### WHAT YOU WILL DO
Below is a listing; restate from it, character for character, the lines beginning at the line holding "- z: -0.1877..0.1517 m" and ending at the line holding "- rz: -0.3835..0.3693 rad", both included.

### EXERCISE DATA
--

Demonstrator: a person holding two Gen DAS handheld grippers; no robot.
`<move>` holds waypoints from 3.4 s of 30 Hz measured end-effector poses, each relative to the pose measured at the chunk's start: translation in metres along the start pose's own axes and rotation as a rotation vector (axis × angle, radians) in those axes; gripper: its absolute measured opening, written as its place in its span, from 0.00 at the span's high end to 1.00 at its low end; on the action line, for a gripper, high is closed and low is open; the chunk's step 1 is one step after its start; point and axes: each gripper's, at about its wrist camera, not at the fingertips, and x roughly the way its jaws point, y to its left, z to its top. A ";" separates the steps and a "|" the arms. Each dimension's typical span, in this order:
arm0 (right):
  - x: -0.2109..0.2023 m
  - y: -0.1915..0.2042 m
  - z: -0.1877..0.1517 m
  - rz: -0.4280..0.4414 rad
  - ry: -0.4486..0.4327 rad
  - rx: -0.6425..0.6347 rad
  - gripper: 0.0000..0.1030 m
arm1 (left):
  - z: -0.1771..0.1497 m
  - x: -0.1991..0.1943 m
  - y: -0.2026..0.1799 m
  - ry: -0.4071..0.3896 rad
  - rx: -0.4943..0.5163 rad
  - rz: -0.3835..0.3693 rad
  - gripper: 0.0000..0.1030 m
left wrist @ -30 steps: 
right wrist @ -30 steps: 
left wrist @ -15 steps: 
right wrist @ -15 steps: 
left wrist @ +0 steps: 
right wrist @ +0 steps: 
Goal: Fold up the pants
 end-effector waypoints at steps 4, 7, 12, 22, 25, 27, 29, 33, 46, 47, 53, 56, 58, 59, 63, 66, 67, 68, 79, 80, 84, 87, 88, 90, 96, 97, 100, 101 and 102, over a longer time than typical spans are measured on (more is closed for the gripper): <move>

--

### RESPONSE
  - z: -0.1877..0.1517 m
  - rz: -0.4280..0.4414 rad
  - ry: -0.4486..0.4327 rad
  - rx: -0.6425..0.6347 rad
  - gripper: 0.0000..0.1030 m
arm1 (left):
  - z: -0.1771..0.1497 m
  - x: -0.1991..0.1943 m
  - y: -0.2026..0.1799 m
  - ry: -0.4071..0.3896 rad
  - rx: -0.4943..0.5163 rad
  - rz: -0.3835..0.3693 rad

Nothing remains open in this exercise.